◆ **What to do**:
Extract the records below word for word and ignore the images.

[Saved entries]
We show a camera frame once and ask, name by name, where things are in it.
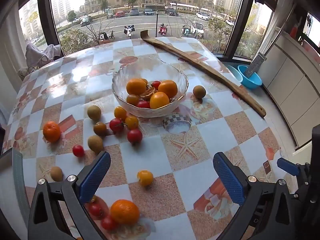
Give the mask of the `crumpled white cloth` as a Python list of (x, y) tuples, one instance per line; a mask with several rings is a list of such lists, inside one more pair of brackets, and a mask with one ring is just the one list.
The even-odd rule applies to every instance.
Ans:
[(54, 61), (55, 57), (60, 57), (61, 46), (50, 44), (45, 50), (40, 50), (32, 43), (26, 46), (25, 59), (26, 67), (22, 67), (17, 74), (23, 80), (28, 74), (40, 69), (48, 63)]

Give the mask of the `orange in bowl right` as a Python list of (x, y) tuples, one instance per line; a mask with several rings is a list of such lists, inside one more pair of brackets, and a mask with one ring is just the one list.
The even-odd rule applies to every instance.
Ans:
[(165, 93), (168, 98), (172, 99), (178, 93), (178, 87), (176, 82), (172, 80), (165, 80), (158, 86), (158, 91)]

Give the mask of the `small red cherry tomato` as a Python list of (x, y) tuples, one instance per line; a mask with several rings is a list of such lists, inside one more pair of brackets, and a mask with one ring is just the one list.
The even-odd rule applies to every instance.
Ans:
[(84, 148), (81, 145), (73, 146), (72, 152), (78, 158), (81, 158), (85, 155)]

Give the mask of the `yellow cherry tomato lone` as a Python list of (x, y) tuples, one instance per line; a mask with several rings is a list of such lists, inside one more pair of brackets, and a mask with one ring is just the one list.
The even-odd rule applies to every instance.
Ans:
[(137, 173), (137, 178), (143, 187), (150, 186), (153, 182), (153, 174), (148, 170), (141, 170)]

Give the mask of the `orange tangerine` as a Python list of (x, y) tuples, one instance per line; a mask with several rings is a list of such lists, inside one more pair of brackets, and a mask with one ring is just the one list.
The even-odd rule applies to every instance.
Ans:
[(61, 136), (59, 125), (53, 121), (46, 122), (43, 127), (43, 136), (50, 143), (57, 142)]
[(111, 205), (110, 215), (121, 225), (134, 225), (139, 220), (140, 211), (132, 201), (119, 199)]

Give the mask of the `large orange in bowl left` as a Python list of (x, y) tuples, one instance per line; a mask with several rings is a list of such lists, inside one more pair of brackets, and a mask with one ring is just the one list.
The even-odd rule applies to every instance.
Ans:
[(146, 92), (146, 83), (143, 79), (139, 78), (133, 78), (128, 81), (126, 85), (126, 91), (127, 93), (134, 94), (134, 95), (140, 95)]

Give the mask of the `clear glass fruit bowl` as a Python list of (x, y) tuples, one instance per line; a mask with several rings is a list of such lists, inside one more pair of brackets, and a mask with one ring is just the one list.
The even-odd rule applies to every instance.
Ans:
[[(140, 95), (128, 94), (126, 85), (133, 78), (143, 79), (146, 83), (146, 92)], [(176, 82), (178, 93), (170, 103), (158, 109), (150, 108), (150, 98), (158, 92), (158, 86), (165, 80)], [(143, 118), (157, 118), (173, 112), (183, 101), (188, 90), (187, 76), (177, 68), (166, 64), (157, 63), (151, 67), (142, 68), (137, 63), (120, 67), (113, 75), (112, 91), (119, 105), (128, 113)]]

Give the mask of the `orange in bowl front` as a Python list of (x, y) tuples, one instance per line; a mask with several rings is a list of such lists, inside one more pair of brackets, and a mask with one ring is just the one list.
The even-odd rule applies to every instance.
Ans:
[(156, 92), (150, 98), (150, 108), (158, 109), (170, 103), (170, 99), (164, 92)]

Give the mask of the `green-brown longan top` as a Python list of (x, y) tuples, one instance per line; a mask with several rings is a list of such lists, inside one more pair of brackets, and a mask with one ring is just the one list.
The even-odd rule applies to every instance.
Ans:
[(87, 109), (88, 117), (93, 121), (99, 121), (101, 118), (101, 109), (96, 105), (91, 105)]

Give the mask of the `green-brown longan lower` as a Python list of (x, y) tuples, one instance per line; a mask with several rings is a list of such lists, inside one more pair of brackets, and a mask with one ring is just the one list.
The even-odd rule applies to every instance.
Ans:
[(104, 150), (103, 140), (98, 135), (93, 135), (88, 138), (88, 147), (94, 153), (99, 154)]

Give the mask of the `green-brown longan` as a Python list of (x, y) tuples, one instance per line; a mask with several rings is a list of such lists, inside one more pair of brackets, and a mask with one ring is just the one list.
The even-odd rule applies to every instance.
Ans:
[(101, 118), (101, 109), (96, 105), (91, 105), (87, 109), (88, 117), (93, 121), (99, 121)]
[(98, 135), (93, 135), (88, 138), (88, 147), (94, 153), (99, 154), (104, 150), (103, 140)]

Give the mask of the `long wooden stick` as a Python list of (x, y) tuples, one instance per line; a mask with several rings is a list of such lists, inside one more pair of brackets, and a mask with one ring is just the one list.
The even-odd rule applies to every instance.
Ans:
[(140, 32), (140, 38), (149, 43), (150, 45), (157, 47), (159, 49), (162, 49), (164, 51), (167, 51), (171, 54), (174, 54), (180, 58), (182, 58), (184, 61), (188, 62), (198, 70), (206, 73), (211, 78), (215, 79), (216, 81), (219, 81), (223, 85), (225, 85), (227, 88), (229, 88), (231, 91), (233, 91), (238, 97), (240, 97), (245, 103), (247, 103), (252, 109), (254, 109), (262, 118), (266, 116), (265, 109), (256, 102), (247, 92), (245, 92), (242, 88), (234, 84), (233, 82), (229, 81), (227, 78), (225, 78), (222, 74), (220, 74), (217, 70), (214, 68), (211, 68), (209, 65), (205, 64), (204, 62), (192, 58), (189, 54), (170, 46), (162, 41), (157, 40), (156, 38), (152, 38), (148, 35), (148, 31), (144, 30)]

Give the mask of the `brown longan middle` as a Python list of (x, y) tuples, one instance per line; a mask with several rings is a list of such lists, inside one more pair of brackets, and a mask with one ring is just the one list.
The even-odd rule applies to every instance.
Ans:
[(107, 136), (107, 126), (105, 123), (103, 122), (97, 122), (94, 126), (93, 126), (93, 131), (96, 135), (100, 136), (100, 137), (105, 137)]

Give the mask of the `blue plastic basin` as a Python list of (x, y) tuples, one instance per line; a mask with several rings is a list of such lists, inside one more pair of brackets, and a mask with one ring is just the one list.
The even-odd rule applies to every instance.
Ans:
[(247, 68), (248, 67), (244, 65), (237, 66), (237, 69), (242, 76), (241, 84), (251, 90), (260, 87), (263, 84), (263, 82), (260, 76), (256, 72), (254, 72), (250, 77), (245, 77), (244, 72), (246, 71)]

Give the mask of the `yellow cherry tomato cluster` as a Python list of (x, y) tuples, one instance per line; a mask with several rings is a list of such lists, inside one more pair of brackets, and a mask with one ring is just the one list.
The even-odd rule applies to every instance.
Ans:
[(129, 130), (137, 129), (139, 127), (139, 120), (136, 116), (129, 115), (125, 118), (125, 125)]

◆ **Your solution**:
We show a camera frame once and ask, name by name, where things are in it.
Give the mask of the `crumpled white cloth` as a Python list of (x, y) tuples, one instance per line; a mask with several rings is a list of such lists, inside one more pair of brackets, and a mask with one ring is just the one list.
The even-odd rule applies to every instance.
Ans:
[(54, 61), (55, 57), (60, 57), (61, 46), (50, 44), (45, 50), (40, 50), (32, 43), (26, 46), (25, 59), (26, 67), (22, 67), (17, 74), (23, 80), (28, 74), (40, 69), (48, 63)]

Give the mask of the `orange in bowl right` as a Python list of (x, y) tuples, one instance per line; a mask with several rings is a list of such lists, inside one more pair of brackets, and a mask with one ring is just the one list.
The even-odd rule applies to every instance.
Ans:
[(165, 93), (168, 98), (172, 99), (178, 93), (178, 87), (176, 82), (172, 80), (165, 80), (158, 86), (158, 91)]

Give the mask of the `small red cherry tomato` as a Python list of (x, y) tuples, one instance per line; a mask with several rings is a list of such lists, inside one more pair of brackets, and a mask with one ring is just the one list.
The even-odd rule applies to every instance.
Ans:
[(84, 148), (81, 145), (73, 146), (72, 152), (78, 158), (81, 158), (85, 155)]

Give the mask of the `yellow cherry tomato lone` as a Python list of (x, y) tuples, one instance per line; a mask with several rings is a list of such lists, inside one more pair of brackets, and a mask with one ring is just the one list.
The even-odd rule applies to every instance.
Ans:
[(137, 173), (137, 178), (143, 187), (150, 186), (153, 182), (153, 174), (148, 170), (141, 170)]

Give the mask of the `orange tangerine` as a Python list of (x, y) tuples, one instance per line; a mask with several rings is a list of such lists, inside one more pair of brackets, and a mask with one ring is just the one list.
The even-odd rule applies to every instance.
Ans:
[(61, 136), (59, 125), (53, 121), (46, 122), (43, 127), (43, 136), (50, 143), (57, 142)]
[(111, 205), (110, 215), (121, 225), (134, 225), (139, 220), (140, 211), (132, 201), (119, 199)]

Give the mask of the `large orange in bowl left` as a Python list of (x, y) tuples, one instance per line; a mask with several rings is a list of such lists, inside one more pair of brackets, and a mask with one ring is just the one list.
The even-odd rule applies to every instance.
Ans:
[(146, 92), (146, 83), (143, 79), (139, 78), (133, 78), (128, 81), (126, 85), (126, 91), (127, 93), (134, 94), (134, 95), (140, 95)]

Give the mask of the `clear glass fruit bowl` as a Python list of (x, y) tuples, one instance per line; a mask with several rings is a list of such lists, inside one more pair of brackets, and a mask with one ring is just the one list.
The even-odd rule applies to every instance.
Ans:
[[(140, 95), (128, 94), (126, 85), (133, 78), (143, 79), (146, 83), (146, 92)], [(176, 82), (178, 93), (170, 103), (158, 109), (150, 108), (150, 98), (158, 92), (158, 86), (165, 80)], [(143, 118), (157, 118), (173, 112), (183, 101), (188, 90), (187, 76), (177, 68), (166, 64), (157, 63), (151, 67), (142, 68), (137, 63), (120, 67), (113, 75), (112, 91), (119, 105), (128, 113)]]

Give the mask of the `orange in bowl front` as a Python list of (x, y) tuples, one instance per line; a mask with several rings is a list of such lists, inside one more pair of brackets, and a mask with one ring is just the one list.
The even-odd rule applies to every instance.
Ans:
[(156, 92), (150, 98), (150, 108), (158, 109), (170, 103), (170, 99), (164, 92)]

Give the mask of the `green-brown longan top` as a Python list of (x, y) tuples, one instance per line; a mask with several rings is a list of such lists, inside one more pair of brackets, and a mask with one ring is just the one list.
The even-odd rule applies to every instance.
Ans:
[(87, 109), (88, 117), (93, 121), (99, 121), (101, 118), (101, 109), (96, 105), (91, 105)]

Give the mask of the `green-brown longan lower` as a Python list of (x, y) tuples, one instance per line; a mask with several rings is a list of such lists, inside one more pair of brackets, and a mask with one ring is just the one list.
The even-odd rule applies to every instance.
Ans:
[(104, 150), (103, 140), (98, 135), (93, 135), (88, 138), (88, 147), (94, 153), (99, 154)]

Give the mask of the `green-brown longan` as a Python list of (x, y) tuples, one instance per line; a mask with several rings is a list of such lists, inside one more pair of brackets, and a mask with one ring is just the one list.
The even-odd rule applies to every instance.
Ans:
[(101, 118), (101, 109), (96, 105), (91, 105), (87, 109), (88, 117), (93, 121), (99, 121)]
[(98, 135), (93, 135), (88, 138), (88, 147), (94, 153), (99, 154), (104, 150), (103, 140)]

Give the mask of the `long wooden stick` as a Python list of (x, y) tuples, one instance per line; a mask with several rings is a list of such lists, inside one more pair of brackets, and a mask with one ring is just the one list.
The even-odd rule applies to every instance.
Ans:
[(140, 32), (140, 38), (149, 43), (150, 45), (157, 47), (159, 49), (162, 49), (164, 51), (167, 51), (171, 54), (174, 54), (180, 58), (182, 58), (184, 61), (188, 62), (198, 70), (206, 73), (211, 78), (215, 79), (216, 81), (219, 81), (223, 85), (225, 85), (227, 88), (229, 88), (231, 91), (233, 91), (238, 97), (240, 97), (245, 103), (247, 103), (252, 109), (254, 109), (262, 118), (266, 116), (265, 109), (256, 102), (247, 92), (245, 92), (242, 88), (234, 84), (233, 82), (229, 81), (227, 78), (225, 78), (222, 74), (220, 74), (217, 70), (214, 68), (211, 68), (209, 65), (205, 64), (204, 62), (192, 58), (189, 54), (170, 46), (162, 41), (157, 40), (156, 38), (152, 38), (148, 35), (148, 31), (144, 30)]

Give the mask of the `brown longan middle` as a Python list of (x, y) tuples, one instance per line; a mask with several rings is a list of such lists, inside one more pair of brackets, and a mask with one ring is just the one list.
The even-odd rule applies to every instance.
Ans:
[(107, 136), (107, 126), (105, 123), (103, 122), (97, 122), (94, 126), (93, 126), (93, 131), (96, 135), (100, 136), (100, 137), (105, 137)]

Give the mask of the `blue plastic basin` as a Python list of (x, y) tuples, one instance per line; a mask with several rings is a list of such lists, inside one more pair of brackets, and a mask with one ring is just the one list.
The even-odd rule applies to every instance.
Ans:
[(247, 68), (248, 67), (244, 65), (237, 66), (237, 69), (242, 76), (241, 84), (251, 90), (260, 87), (263, 84), (263, 82), (260, 76), (256, 72), (254, 72), (250, 77), (245, 77), (244, 72), (246, 71)]

Give the mask of the `yellow cherry tomato cluster` as a Python list of (x, y) tuples, one instance per line; a mask with several rings is a list of such lists, inside one more pair of brackets, and a mask with one ring is just the one list.
The even-odd rule applies to every instance.
Ans:
[(129, 130), (137, 129), (139, 127), (139, 120), (136, 116), (129, 115), (125, 118), (125, 125)]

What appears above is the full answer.